(Data begins)
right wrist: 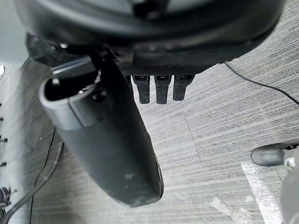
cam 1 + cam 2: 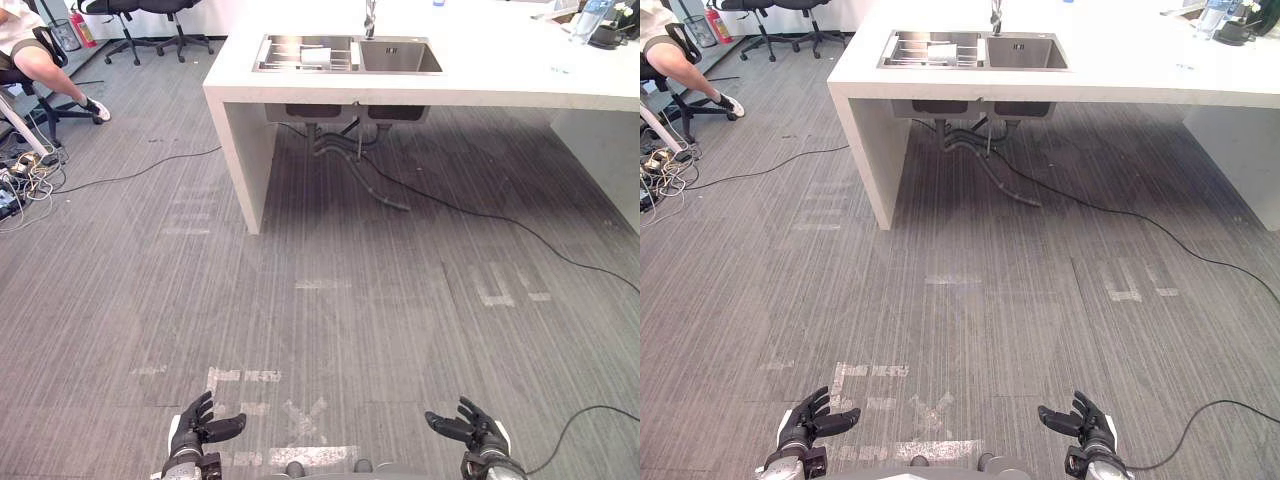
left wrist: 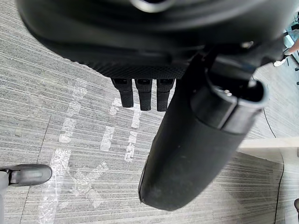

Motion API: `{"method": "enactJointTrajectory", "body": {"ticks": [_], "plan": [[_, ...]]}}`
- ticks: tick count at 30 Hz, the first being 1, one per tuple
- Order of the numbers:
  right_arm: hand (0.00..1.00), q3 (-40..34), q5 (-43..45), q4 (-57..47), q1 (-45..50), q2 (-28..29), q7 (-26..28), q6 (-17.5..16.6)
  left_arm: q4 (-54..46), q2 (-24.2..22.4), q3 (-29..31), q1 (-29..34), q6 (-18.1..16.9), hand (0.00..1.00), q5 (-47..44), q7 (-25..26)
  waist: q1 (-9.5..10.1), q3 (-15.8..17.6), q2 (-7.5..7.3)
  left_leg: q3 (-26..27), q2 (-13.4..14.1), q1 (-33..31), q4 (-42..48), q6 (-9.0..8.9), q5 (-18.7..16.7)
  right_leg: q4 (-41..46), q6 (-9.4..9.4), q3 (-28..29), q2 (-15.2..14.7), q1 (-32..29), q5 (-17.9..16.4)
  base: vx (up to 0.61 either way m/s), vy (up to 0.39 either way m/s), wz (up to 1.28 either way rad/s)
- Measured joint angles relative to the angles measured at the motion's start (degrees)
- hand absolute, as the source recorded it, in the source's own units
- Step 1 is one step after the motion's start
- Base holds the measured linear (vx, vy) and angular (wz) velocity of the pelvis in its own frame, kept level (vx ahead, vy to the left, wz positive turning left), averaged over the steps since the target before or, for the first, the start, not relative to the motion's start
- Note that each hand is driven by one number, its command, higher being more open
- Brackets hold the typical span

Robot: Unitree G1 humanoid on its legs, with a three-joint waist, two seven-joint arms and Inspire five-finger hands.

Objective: Walk over to the sink, pick up the cup, carry it to the dishwasher, place the cup inside the dishwasher, then close the dishwasher door

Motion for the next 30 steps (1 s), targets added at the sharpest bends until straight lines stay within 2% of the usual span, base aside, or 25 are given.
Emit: {"method": "enactJointTrajectory", "body": {"ticks": [23,27,30], "plan": [[0.90,-1.7,1.5,0.8,-1.8,0.0,-0.9,0.0,-0.8,-1.2,-0.4,-0.2,0.0,0.90,-2.2,-0.1,-0.07,0.3,0.49,0.0,-0.4,-0.6,-1.7,0.01,0.8,-1.2,0.26,-0.1,-0.3,-0.8,0.7,0.00,0.000,0.00],[0.90,-1.7,1.5,-1.0,-2.4,0.0,-1.1,0.1,-3.2,-1.4,-1.3,0.0,0.0,0.90,-2.3,0.1,0.06,1.2,1.01,0.8,-0.5,-2.3,-0.5,0.30,-0.8,-0.7,0.41,0.4,-0.4,-2.3,0.2,0.03,0.008,-0.07],[0.90,-1.6,1.5,-1.7,-3.5,0.0,-1.5,0.1,-4.7,-1.7,-1.6,0.0,0.0,0.90,-2.5,0.1,0.22,2.1,0.67,2.6,-1.2,-4.2,4.9,1.38,-5.6,6.2,1.97,1.5,-1.9,-5.2,-5.1,0.08,0.035,-0.11]]}}
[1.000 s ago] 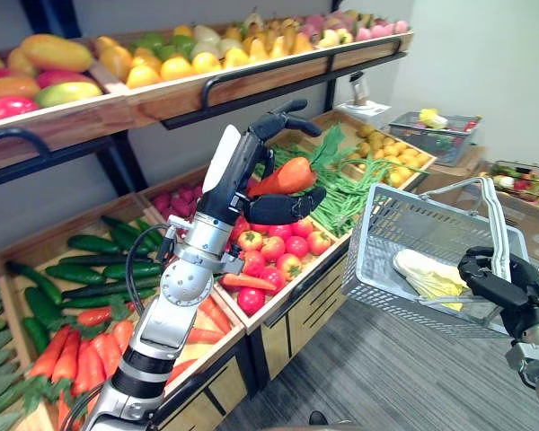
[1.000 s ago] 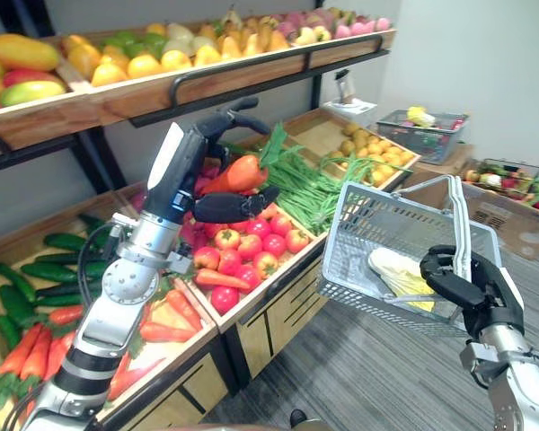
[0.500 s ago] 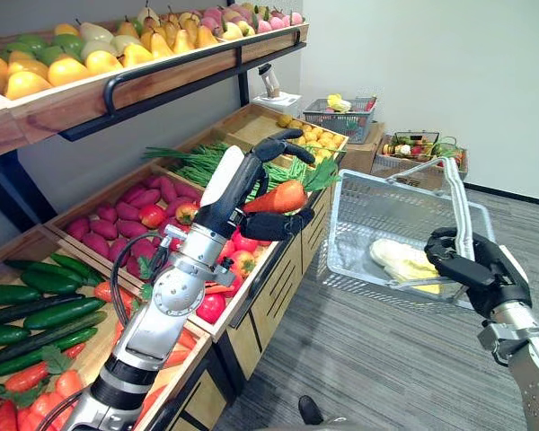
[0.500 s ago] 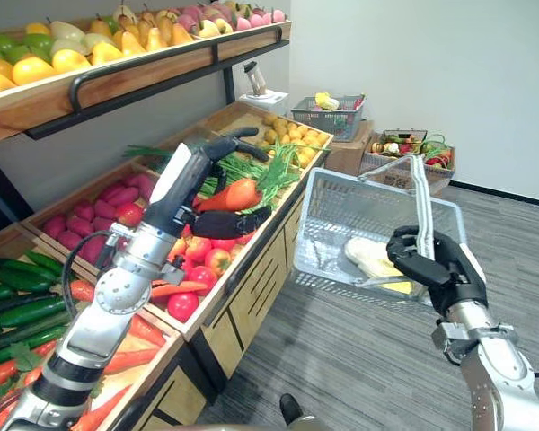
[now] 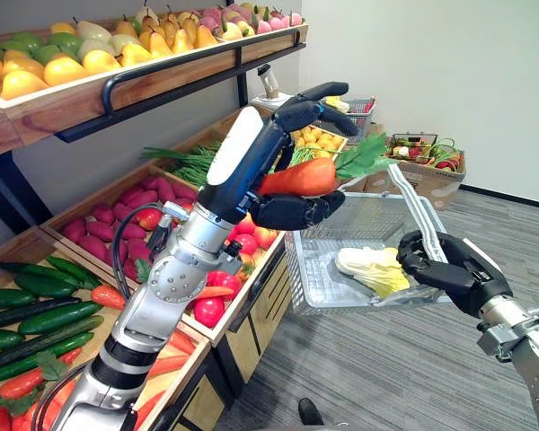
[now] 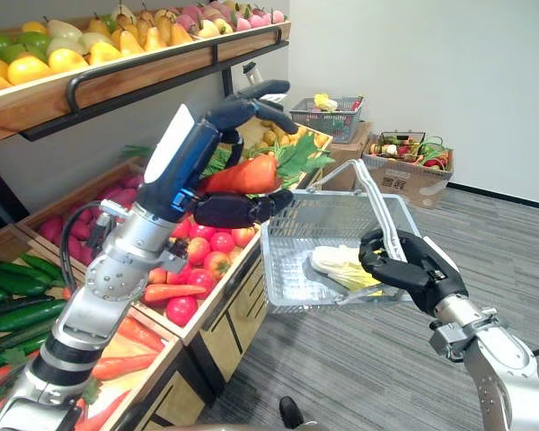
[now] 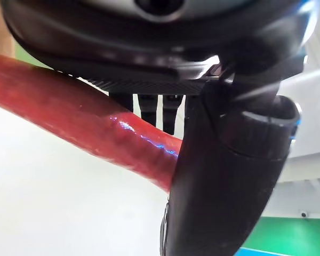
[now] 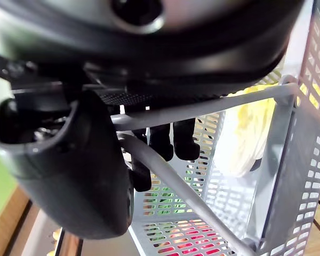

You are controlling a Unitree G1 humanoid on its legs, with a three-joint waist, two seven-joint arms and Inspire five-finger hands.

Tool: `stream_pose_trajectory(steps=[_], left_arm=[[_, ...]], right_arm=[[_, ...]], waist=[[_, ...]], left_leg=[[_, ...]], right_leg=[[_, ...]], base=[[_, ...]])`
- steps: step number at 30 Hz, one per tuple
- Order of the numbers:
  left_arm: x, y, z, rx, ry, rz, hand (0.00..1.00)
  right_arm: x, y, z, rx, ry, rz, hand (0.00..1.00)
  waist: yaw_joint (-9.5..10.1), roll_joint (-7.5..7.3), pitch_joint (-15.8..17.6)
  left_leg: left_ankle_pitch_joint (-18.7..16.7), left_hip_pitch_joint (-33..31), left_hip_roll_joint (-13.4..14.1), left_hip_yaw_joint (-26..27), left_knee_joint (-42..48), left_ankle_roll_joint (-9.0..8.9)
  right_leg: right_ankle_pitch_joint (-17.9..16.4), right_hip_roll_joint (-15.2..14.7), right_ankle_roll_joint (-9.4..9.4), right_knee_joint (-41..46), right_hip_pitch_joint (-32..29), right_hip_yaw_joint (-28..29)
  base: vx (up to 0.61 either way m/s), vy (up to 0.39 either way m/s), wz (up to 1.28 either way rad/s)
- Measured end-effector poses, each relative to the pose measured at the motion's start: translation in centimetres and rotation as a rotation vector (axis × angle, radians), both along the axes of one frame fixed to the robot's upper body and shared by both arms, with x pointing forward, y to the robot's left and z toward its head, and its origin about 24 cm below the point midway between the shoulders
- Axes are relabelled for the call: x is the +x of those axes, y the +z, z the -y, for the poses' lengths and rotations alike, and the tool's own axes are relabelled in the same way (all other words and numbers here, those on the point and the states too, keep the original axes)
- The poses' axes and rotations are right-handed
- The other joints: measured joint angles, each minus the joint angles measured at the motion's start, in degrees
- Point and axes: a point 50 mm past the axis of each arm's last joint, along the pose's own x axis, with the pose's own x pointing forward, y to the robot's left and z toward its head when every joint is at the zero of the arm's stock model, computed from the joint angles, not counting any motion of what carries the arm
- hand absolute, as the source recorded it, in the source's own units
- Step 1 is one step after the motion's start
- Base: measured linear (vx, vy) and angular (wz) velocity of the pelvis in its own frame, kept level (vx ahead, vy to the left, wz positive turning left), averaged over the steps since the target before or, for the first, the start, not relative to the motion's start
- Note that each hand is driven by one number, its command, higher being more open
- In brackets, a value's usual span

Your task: Pick vegetable in the basket

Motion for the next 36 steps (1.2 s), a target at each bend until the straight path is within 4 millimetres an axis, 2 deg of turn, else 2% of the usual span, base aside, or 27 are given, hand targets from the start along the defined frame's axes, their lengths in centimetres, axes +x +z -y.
stream_pose_trajectory(steps=[6, 12, 18, 26, 36], left_arm=[[-1.0, -0.3, 1.2, 0.107, -0.083, 0.000, 0.00], [-0.9, -0.6, 0.5, 0.195, -0.063, -0.011, 0.00], [-1.2, -2.0, -0.5, 0.236, -0.047, -0.069, 0.00], [-1.5, -2.1, -2.4, 0.243, 0.014, -0.074, 0.00], [-2.2, -5.0, -3.2, 0.329, 0.000, -0.226, 0.00]], right_arm=[[0.3, 1.2, -0.8, -0.130, 0.093, -0.004, 0.00], [0.9, 2.6, -1.5, -0.225, 0.146, 0.034, 0.00], [2.1, 4.3, -2.6, -0.286, 0.199, 0.101, 0.00], [2.3, 4.4, -2.7, -0.297, 0.188, 0.106, 0.00], [2.4, 4.4, -2.6, -0.295, 0.181, 0.106, 0.00]], waist=[[1.00, -0.02, -0.6], [2.58, -0.62, -1.0], [2.98, -1.37, -1.4], [4.70, -1.81, -1.5], [5.61, -2.54, -1.1]], left_leg=[[0.0, -0.7, 0.0, -1.3, 0.3, 0.00], [0.0, -1.0, 0.4, -2.7, 0.8, -0.01], [0.0, -1.1, 0.7, -3.4, 0.9, -0.02], [0.0, -1.6, 0.8, -4.5, 1.1, -0.01], [0.0, -2.0, 0.9, -5.1, 1.3, -0.01]], right_leg=[[0.0, -0.6, 0.01, -0.3, 0.3, -1.1], [-0.2, -1.0, 0.21, -1.0, 1.2, -2.4], [0.2, -1.1, -0.14, -1.7, 1.7, -3.3], [0.2, -1.3, -0.06, -1.7, 1.8, -4.4], [-0.1, -1.5, -0.46, -1.7, 1.8, -5.0]], base=[[0.00, 0.022, 0.10], [0.01, 0.017, 0.11], [0.03, 0.019, 0.07], [0.02, 0.019, 0.07], [0.00, 0.010, 0.02]])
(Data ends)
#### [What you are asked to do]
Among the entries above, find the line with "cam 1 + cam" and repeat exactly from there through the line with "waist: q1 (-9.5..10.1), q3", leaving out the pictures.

#### [Written answer]
cam 1 + cam 2: 
left wrist: 

Motion API: `{"method": "enactJointTrajectory", "body": {"ticks": [_], "plan": [[_, ...]]}}`
- ticks: tick count at 30 Hz, the first being 1, one per tuple
- Order of the numbers:
  right_arm: hand (0.00..1.00), q3 (-40..34), q5 (-43..45), q4 (-57..47), q1 (-45..50), q2 (-28..29), q7 (-26..28), q6 (-17.5..16.6)
  left_arm: q4 (-54..46), q2 (-24.2..22.4), q3 (-29..31), q1 (-29..34), q6 (-18.1..16.9), hand (0.00..1.00), q5 (-47..44), q7 (-25..26)
  waist: q1 (-9.5..10.1), q3 (-15.8..17.6), q2 (-7.5..7.3)

No part of the exercise remains open.